• _Exercise requirements_
The answer should contain all of the data, retyped without any alteration.

• _Exercise materials_
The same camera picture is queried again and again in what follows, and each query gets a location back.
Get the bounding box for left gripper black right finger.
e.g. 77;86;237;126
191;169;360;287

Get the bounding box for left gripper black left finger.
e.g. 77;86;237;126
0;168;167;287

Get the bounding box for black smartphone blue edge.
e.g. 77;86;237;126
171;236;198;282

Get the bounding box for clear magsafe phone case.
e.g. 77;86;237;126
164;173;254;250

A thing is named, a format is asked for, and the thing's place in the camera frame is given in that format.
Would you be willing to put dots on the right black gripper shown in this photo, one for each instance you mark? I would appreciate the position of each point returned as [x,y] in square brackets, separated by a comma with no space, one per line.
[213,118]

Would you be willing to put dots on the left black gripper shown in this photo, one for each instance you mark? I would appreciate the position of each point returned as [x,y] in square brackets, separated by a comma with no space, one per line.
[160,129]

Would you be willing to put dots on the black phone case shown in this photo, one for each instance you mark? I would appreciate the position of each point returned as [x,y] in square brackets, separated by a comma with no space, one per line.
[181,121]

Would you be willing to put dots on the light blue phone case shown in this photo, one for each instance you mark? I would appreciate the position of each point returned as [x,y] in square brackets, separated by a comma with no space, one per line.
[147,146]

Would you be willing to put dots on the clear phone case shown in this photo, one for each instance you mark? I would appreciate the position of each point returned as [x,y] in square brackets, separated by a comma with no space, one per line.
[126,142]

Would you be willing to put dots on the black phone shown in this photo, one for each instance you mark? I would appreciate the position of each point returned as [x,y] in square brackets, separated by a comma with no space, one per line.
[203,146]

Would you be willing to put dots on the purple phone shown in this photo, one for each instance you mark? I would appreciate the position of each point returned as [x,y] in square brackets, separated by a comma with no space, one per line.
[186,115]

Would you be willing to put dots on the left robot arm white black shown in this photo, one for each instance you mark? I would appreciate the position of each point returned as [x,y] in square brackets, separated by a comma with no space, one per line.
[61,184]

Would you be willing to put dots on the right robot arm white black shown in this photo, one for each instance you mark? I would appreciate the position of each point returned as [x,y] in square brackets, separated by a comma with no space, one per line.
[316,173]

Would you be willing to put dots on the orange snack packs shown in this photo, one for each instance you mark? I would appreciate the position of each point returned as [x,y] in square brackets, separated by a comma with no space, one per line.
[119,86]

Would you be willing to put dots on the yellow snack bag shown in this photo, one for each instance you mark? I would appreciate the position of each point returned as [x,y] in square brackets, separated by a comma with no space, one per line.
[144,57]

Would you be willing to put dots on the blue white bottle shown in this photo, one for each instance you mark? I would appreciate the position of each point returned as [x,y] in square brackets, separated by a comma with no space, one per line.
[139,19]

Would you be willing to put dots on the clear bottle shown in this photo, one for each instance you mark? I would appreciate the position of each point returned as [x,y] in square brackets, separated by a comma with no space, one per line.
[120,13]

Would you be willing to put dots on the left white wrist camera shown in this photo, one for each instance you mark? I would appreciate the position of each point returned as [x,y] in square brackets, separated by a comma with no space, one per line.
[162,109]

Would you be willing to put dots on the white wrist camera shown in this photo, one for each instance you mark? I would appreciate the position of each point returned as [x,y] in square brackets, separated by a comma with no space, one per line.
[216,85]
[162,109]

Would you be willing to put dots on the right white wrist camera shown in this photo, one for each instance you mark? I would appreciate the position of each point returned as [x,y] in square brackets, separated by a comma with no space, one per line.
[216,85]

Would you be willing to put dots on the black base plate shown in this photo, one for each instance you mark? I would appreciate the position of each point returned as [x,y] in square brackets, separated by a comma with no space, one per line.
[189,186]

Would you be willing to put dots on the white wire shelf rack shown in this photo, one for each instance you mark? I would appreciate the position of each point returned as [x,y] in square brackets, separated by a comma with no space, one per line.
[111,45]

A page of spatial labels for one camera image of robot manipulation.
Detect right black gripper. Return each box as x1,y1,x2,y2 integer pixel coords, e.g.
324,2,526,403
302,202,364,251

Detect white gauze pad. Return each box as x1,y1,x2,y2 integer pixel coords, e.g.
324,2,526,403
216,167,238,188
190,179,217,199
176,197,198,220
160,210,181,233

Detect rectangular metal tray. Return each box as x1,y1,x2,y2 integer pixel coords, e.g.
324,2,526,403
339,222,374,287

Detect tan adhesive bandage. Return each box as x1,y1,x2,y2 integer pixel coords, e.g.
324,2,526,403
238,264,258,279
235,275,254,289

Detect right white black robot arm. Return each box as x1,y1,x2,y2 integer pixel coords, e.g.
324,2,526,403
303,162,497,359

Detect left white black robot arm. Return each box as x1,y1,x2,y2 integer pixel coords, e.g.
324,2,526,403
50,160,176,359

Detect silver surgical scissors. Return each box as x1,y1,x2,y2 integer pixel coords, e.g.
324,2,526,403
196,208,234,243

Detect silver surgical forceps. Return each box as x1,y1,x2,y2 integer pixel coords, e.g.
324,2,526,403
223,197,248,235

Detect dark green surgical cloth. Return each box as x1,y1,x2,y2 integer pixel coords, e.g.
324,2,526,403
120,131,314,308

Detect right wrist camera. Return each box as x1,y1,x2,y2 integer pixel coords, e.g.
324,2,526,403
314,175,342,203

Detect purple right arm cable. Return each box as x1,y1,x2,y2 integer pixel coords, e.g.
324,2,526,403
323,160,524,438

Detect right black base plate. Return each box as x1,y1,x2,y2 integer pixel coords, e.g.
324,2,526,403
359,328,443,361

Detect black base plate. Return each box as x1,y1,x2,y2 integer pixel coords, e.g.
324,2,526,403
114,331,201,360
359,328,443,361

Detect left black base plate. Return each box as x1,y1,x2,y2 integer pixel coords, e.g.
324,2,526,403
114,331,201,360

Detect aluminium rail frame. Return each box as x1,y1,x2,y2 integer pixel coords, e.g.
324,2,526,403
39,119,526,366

• _Response area_
The same camera picture is queried again and again in what follows, and each query gets a location back.
Get the bounding box for left gripper black right finger.
e.g. 77;86;237;126
191;169;360;287

Get the bounding box for left gripper black left finger.
e.g. 77;86;237;126
0;168;167;287

Get the bounding box for black smartphone blue edge.
e.g. 77;86;237;126
171;236;198;282

Get the bounding box for clear magsafe phone case.
e.g. 77;86;237;126
164;173;254;250

A thing is named, a format is asked for, and the thing's place in the camera frame is given in that format.
Would you be willing to put dots on the right black gripper shown in this photo, one for each instance you mark? I would appreciate the position of each point returned as [x,y] in square brackets, separated by a comma with no space, one per line.
[213,118]

Would you be willing to put dots on the left black gripper shown in this photo, one for each instance you mark? I would appreciate the position of each point returned as [x,y] in square brackets, separated by a comma with no space, one per line.
[160,129]

Would you be willing to put dots on the black phone case shown in this photo, one for each instance you mark? I would appreciate the position of each point returned as [x,y] in square brackets, separated by a comma with no space, one per line.
[181,121]

Would you be willing to put dots on the light blue phone case shown in this photo, one for each instance you mark? I would appreciate the position of each point returned as [x,y] in square brackets, separated by a comma with no space, one per line.
[147,146]

Would you be willing to put dots on the clear phone case shown in this photo, one for each instance you mark? I would appreciate the position of each point returned as [x,y] in square brackets, separated by a comma with no space, one per line.
[126,142]

Would you be willing to put dots on the black phone shown in this photo, one for each instance you mark? I would appreciate the position of each point returned as [x,y] in square brackets, separated by a comma with no space, one per line.
[203,146]

Would you be willing to put dots on the purple phone shown in this photo, one for each instance you mark? I would appreciate the position of each point returned as [x,y] in square brackets, separated by a comma with no space, one per line.
[186,115]

Would you be willing to put dots on the left robot arm white black shown in this photo, one for each instance you mark? I would appreciate the position of each point returned as [x,y] in square brackets, separated by a comma with no space, one per line.
[61,184]

Would you be willing to put dots on the right robot arm white black shown in this photo, one for each instance you mark? I would appreciate the position of each point returned as [x,y] in square brackets, separated by a comma with no space, one per line.
[316,173]

Would you be willing to put dots on the orange snack packs shown in this photo, one for each instance you mark? I would appreciate the position of each point returned as [x,y] in square brackets, separated by a comma with no space, one per line.
[119,86]

Would you be willing to put dots on the yellow snack bag shown in this photo, one for each instance you mark? I would appreciate the position of each point returned as [x,y] in square brackets, separated by a comma with no space, one per line.
[144,57]

Would you be willing to put dots on the blue white bottle shown in this photo, one for each instance you mark? I would appreciate the position of each point returned as [x,y] in square brackets, separated by a comma with no space, one per line.
[139,19]

Would you be willing to put dots on the clear bottle shown in this photo, one for each instance you mark? I would appreciate the position of each point returned as [x,y] in square brackets, separated by a comma with no space, one per line.
[120,13]

Would you be willing to put dots on the left white wrist camera shown in this photo, one for each instance you mark? I would appreciate the position of each point returned as [x,y] in square brackets, separated by a comma with no space, one per line.
[162,109]

Would you be willing to put dots on the white wrist camera shown in this photo, one for each instance you mark? I would appreciate the position of each point returned as [x,y] in square brackets, separated by a comma with no space, one per line.
[216,85]
[162,109]

Would you be willing to put dots on the right white wrist camera shown in this photo, one for each instance you mark? I would appreciate the position of each point returned as [x,y] in square brackets, separated by a comma with no space, one per line.
[216,85]

Would you be willing to put dots on the black base plate shown in this photo, one for each instance you mark? I would appreciate the position of each point returned as [x,y] in square brackets, separated by a comma with no space, one per line.
[189,186]

Would you be willing to put dots on the white wire shelf rack shown in this photo, one for each instance you mark? I would appreciate the position of each point returned as [x,y] in square brackets, separated by a comma with no space, one per line.
[111,45]

A page of spatial labels for one camera image of robot manipulation.
Detect right black gripper. Return each box as x1,y1,x2,y2 integer pixel coords, e.g.
324,2,526,403
302,202,364,251

Detect white gauze pad. Return each box as x1,y1,x2,y2 integer pixel coords, e.g.
324,2,526,403
216,167,238,188
190,179,217,199
176,197,198,220
160,210,181,233

Detect rectangular metal tray. Return each box as x1,y1,x2,y2 integer pixel coords, e.g.
324,2,526,403
339,222,374,287

Detect tan adhesive bandage. Return each box as x1,y1,x2,y2 integer pixel coords, e.g.
324,2,526,403
238,264,258,279
235,275,254,289

Detect right white black robot arm. Return each box as x1,y1,x2,y2 integer pixel coords, e.g.
324,2,526,403
303,162,497,359

Detect left white black robot arm. Return each box as x1,y1,x2,y2 integer pixel coords, e.g.
324,2,526,403
50,160,176,359

Detect silver surgical scissors. Return each box as x1,y1,x2,y2 integer pixel coords, e.g.
324,2,526,403
196,208,234,243

Detect silver surgical forceps. Return each box as x1,y1,x2,y2 integer pixel coords, e.g.
324,2,526,403
223,197,248,235

Detect dark green surgical cloth. Return each box as x1,y1,x2,y2 integer pixel coords, e.g.
324,2,526,403
120,131,314,308

Detect right wrist camera. Return each box as x1,y1,x2,y2 integer pixel coords, e.g.
324,2,526,403
314,175,342,203

Detect purple right arm cable. Return each box as x1,y1,x2,y2 integer pixel coords, e.g.
324,2,526,403
323,160,524,438

Detect right black base plate. Return each box as x1,y1,x2,y2 integer pixel coords, e.g.
324,2,526,403
359,328,443,361

Detect black base plate. Return each box as x1,y1,x2,y2 integer pixel coords, e.g.
324,2,526,403
114,331,201,360
359,328,443,361

Detect left black base plate. Return each box as x1,y1,x2,y2 integer pixel coords, e.g.
324,2,526,403
114,331,201,360

Detect aluminium rail frame. Return each box as x1,y1,x2,y2 integer pixel coords, e.g.
324,2,526,403
39,119,526,366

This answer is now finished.